En cuanto Lucero estuvo en tierra, el Arbol comenzó a cantar melodiosamente, y cantando dijo al niño:

--Sigue el camino que está al frente de tí, y donde termina encontrarás un pozo; toma una jarro que hallarás a su lado, y sentándote en el brocal, espera que las aguas suban hasta llegar al borde; entonces solamente llenarás el jarro. En seguida viertes un poco del agua que saques sobre las piedras que encuentres alrededor del pozo y a la entrada de esta plazoleta, sin temor de que el agua se acabe, porque es inagotable, y verás que las piedras se convierten inmediatamente en hombres, pues lo son, y entre ellos está tu hermano, que se han convertido en guijarros por no seguir fielmente las instrucciones que recibieron del Rey ciego, ni las que yo les dí.

Llegó Lucero al pozo, tomó el jarro y se sentó en el brocal, esperando que las aguas, que subían con una lentitud desesperante, alcanzaran hasta arriba; pero transcurrían las horas, una tras otra, se acercaba la noche, y aún faltaba medio metro para que las aguas tocaran el borde del brocal.
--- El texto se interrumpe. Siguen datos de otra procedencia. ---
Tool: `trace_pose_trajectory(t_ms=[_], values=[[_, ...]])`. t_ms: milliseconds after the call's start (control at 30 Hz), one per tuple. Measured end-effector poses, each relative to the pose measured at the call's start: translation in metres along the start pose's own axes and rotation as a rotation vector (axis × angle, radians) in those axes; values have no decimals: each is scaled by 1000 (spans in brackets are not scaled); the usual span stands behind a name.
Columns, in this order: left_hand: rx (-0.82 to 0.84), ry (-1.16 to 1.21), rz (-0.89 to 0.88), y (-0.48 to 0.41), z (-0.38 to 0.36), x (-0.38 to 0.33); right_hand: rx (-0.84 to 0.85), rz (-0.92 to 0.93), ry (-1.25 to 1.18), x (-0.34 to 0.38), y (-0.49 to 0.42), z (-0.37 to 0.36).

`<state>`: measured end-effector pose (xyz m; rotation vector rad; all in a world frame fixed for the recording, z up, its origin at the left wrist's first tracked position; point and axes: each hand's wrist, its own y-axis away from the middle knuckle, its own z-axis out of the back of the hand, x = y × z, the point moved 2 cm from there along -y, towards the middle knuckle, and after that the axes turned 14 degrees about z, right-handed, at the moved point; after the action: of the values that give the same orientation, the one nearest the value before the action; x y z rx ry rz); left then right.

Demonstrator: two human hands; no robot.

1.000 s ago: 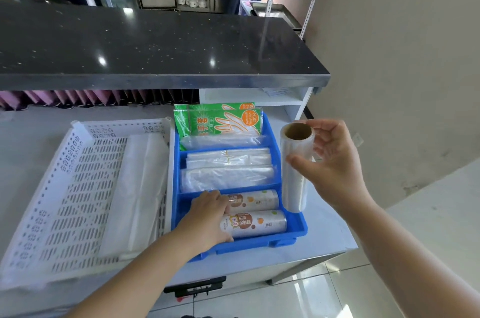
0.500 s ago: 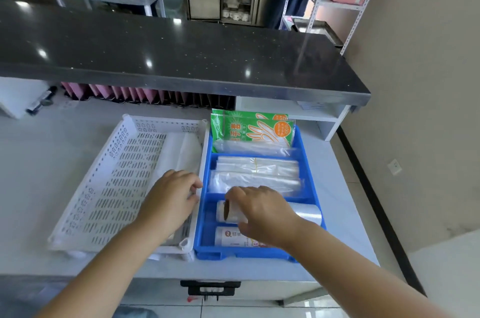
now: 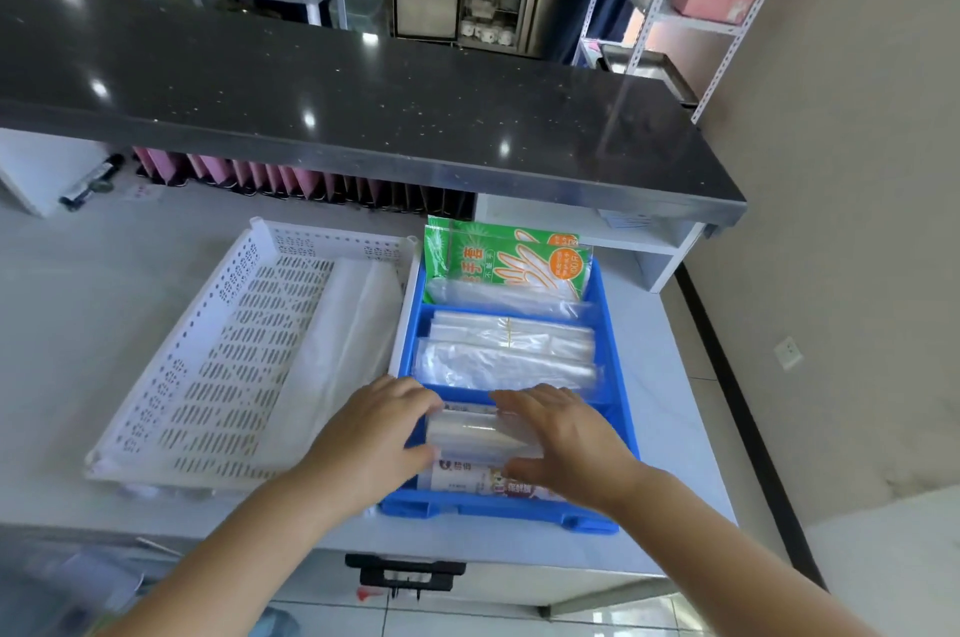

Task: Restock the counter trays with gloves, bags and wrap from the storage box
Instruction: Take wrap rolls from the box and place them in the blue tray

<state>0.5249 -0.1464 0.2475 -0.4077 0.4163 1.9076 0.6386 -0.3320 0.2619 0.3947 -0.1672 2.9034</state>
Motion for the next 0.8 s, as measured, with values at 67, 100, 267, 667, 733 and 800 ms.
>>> trace_pose_trajectory(t_ms=[67, 100, 267, 667, 733, 800], values=[[18, -45, -46, 0, -8, -7, 13, -26, 48, -7, 12, 1], [9, -79, -68, 0, -12, -10, 15, -37, 58, -9, 17, 1], [-83, -145, -85, 4, -16, -13, -18, -48, 62, -8, 20, -4], [-276, -72, 235, 69, 18, 6, -75, 186, 147, 23, -13, 10], [-333, -87, 316, 96, 30, 21, -94, 264, 156, 44, -31, 7], [-389, -116, 406, 127, 42, 38, -118, 336, 161, 67, -49, 1]])
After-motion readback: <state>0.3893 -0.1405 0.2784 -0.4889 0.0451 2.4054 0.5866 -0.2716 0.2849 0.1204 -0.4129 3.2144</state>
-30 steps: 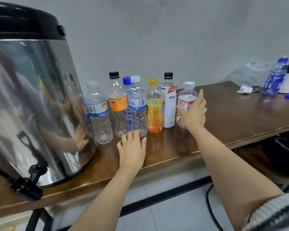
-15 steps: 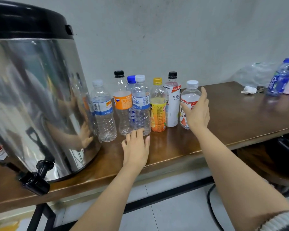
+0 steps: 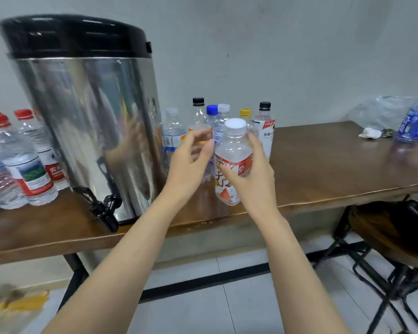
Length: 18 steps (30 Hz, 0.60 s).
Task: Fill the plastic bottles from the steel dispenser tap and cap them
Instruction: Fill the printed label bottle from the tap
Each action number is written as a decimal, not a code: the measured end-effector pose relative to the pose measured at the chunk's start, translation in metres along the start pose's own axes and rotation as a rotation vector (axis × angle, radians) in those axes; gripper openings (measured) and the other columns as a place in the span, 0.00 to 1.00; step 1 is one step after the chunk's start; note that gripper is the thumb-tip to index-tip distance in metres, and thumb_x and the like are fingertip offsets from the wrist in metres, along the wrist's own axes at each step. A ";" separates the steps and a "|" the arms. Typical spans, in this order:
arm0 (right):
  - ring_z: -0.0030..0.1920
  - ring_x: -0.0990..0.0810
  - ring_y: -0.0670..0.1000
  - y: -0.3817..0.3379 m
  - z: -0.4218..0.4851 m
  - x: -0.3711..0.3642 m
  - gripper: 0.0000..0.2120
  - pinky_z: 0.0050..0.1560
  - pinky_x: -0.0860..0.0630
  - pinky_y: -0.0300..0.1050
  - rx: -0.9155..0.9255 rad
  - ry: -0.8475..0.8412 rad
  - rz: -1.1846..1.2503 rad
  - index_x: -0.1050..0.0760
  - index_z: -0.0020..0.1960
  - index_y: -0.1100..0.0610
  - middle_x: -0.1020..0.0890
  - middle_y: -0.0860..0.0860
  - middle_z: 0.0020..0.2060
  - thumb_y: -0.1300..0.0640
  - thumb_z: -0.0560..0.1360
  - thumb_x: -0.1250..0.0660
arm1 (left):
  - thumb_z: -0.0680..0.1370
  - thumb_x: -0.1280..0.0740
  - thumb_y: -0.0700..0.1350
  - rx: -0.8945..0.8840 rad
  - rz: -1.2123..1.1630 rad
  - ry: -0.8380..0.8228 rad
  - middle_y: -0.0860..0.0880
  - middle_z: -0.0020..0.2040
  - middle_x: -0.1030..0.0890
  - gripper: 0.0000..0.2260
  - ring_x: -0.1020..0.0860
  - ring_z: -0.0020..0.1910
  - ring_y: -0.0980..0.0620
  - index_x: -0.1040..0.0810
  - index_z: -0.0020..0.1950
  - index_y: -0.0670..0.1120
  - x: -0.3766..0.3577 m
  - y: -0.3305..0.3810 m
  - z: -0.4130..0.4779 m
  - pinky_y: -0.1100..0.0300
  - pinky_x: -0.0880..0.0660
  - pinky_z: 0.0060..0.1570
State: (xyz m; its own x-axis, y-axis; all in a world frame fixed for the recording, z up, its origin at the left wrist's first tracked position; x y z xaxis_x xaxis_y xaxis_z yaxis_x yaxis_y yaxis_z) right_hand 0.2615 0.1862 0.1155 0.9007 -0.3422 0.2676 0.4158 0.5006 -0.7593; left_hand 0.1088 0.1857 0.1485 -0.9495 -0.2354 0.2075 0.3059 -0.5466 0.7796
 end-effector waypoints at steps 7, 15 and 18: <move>0.69 0.31 0.41 -0.036 -0.059 -0.039 0.38 0.67 0.30 0.45 0.007 -0.153 0.109 0.39 0.74 0.42 0.28 0.39 0.69 0.50 0.71 0.23 | 0.82 0.38 0.36 -0.059 0.015 -0.283 0.52 0.67 0.24 0.18 0.26 0.65 0.64 0.29 0.72 0.44 0.048 0.043 -0.027 0.69 0.29 0.61; 0.66 0.27 0.42 -0.049 -0.099 -0.069 0.36 0.65 0.25 0.51 -0.013 -0.225 0.138 0.37 0.73 0.41 0.25 0.40 0.66 0.49 0.71 0.23 | 0.74 0.27 0.34 0.012 0.107 -0.132 0.52 0.54 0.17 0.19 0.19 0.53 0.58 0.21 0.61 0.48 0.093 0.036 -0.052 0.60 0.22 0.58; 0.64 0.27 0.41 -0.054 -0.111 -0.076 0.34 0.58 0.24 0.48 0.014 -0.198 0.054 0.37 0.72 0.40 0.25 0.40 0.64 0.47 0.72 0.24 | 0.69 0.21 0.43 0.033 0.258 0.011 0.57 0.47 0.20 0.15 0.20 0.46 0.60 0.16 0.55 0.48 0.101 0.033 -0.063 0.65 0.23 0.54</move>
State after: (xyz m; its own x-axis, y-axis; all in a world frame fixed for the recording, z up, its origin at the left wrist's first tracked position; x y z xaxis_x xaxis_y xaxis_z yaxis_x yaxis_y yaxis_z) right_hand 0.1562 0.0972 0.0703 0.9282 -0.1523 0.3396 0.3670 0.5257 -0.7674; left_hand 0.0280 0.0929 0.1579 -0.8392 -0.3728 0.3959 0.5356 -0.4406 0.7204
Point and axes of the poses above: each hand's wrist, its own z-axis towards the middle knuckle, its own x-axis out of the back of the hand, y = z × x, the point moved 5 cm from there along z, towards the middle knuckle
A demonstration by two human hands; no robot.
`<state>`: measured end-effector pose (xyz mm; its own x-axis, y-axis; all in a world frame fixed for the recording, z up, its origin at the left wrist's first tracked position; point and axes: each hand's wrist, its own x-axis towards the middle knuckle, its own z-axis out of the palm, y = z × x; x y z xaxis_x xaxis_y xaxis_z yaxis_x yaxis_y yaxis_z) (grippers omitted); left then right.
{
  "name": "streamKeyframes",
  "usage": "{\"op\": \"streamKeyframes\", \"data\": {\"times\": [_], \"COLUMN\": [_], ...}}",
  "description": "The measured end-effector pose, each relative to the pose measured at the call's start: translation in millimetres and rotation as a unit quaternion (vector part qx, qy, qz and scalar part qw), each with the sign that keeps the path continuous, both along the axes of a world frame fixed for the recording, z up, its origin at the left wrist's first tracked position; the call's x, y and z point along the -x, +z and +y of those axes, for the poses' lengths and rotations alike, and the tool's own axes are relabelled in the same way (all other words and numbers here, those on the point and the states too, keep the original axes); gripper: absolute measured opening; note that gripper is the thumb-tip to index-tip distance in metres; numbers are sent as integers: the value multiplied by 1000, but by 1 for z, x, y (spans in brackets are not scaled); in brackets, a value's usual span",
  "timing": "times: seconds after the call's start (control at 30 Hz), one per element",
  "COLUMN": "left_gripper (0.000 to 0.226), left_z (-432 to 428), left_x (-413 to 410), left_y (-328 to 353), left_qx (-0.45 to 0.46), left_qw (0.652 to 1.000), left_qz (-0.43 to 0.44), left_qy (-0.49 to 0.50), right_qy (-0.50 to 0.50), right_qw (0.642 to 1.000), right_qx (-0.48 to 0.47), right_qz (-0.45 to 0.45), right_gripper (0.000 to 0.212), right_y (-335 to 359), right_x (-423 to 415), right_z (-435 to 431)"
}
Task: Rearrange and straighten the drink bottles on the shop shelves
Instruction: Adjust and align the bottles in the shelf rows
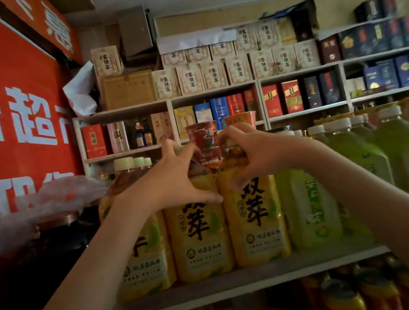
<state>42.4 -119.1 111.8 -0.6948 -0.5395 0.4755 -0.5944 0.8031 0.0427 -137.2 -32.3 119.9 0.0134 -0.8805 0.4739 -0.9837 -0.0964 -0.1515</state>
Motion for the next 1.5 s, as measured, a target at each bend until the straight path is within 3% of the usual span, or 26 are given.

El niño era nervioso y no aguantó más; se inclinó hacia el interior, introdujo el jarro en el agua, pero apenas tocó el líquido, una fuerza violenta lo arrojó hacia atrás y al caer en el suelo quedó, como su hermano, convertido en piedra.

Luna esperó pacientemente la vuelta de Lucero; pero trascurrió el mes y no apareció. Tomó entonces dinero y provisiones para un largo viaje y se puso en marcha, dispuesta a no regresar sin sus hermanos.